UBIFS: file data corruption during the power cut-off test

Steve deRosier derosier at gmail.com
Sun Jun 9 08:25:17 PDT 2019


Hi Sergei,

On Sun, Jun 9, 2019 at 1:32 AM Sergei Poselenov <sposelenov at emcraft.com> wrote:
>
> Hello Steve,
>
> Please see my comment below.
>

> > If I had to continue my guessing - the valid portion of the file
> > test2
> > that was successfully written is not a multiple of your NAND's page
> > size.  Likely you've got 2Kb pages with 4 512 byte subpages.  The
> > last
> > page of that flash that was written for that file wrote three of the
> > four subpages.  When you `dd` the file overwrite the existing file,
> Looks like you are right, what I'm seeing is that only 3 of 4 512-bytes
> subpages written correctly.
>
> So, you are saying that the NAND controller (or the kernel device
> driver?) returned "success" for the "4K page write" operation, while
> that wasn't actually true?
>
>

No, that's not what I'm saying.  I'm saying the NAND was written
exactly as you specified.  You basically said: "write these bytes from
this page, ignoring the fact that the space I'm writing to is too
long". Flash gets erased and written in pages and subpages
(respectively).

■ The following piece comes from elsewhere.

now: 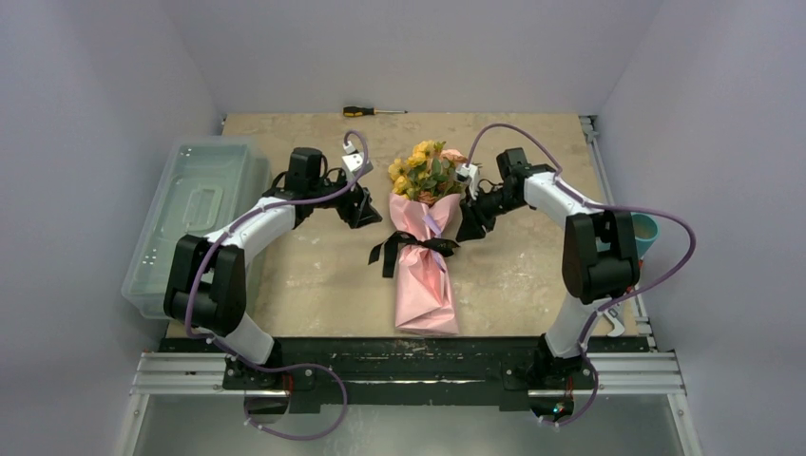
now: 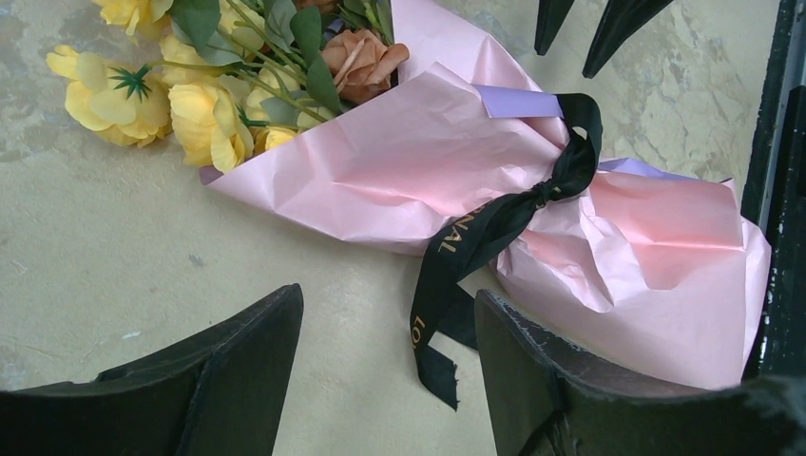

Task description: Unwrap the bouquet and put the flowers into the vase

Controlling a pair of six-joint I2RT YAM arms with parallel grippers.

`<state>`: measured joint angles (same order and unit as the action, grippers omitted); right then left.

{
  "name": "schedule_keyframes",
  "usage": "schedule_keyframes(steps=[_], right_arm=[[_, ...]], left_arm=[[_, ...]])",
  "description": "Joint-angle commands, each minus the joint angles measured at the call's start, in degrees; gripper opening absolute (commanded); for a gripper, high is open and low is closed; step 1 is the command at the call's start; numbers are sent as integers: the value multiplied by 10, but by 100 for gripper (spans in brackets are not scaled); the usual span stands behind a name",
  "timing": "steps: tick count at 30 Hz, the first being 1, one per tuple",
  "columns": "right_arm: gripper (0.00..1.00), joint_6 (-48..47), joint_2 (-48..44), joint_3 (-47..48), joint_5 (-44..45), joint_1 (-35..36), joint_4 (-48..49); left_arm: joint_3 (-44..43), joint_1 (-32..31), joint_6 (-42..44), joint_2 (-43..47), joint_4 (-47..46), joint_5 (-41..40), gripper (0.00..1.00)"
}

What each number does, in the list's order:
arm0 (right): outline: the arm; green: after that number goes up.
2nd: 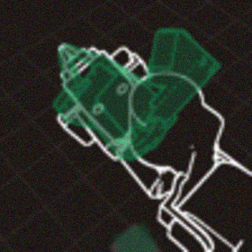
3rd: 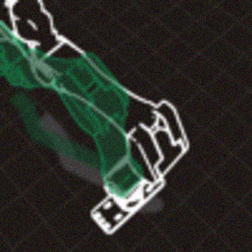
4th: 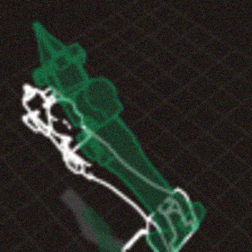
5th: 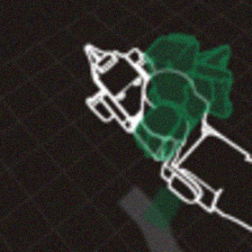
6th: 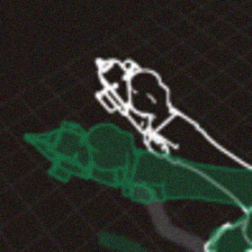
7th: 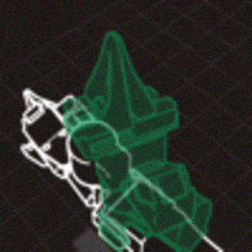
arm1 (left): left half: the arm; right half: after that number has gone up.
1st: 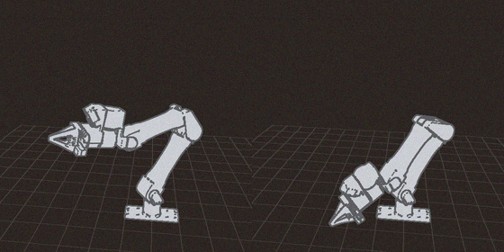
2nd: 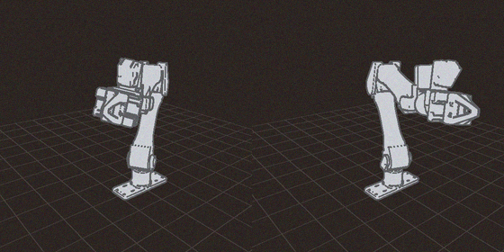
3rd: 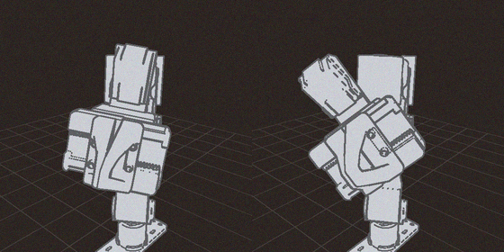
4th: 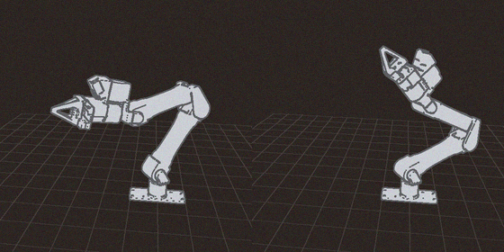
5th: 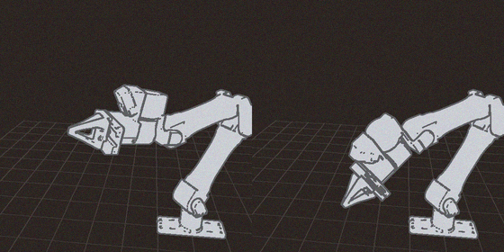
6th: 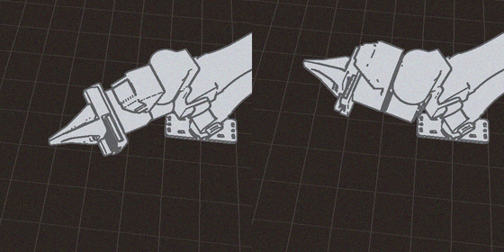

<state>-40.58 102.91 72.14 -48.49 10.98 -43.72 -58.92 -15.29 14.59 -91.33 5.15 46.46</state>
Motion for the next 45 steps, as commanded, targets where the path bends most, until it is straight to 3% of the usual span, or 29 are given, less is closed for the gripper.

My suspicion is that your test case itself causes the
issue.  UBIFS, nor any filesystem will protect a file from getting
corrupted when the power goes out when you write it. It also can't
protect you from purposely corrupting a file with you test-case. The
purpose of UBIFS's power-cut tolerance is to be sure the filesystem
itself doesn't corrupt and can still boot.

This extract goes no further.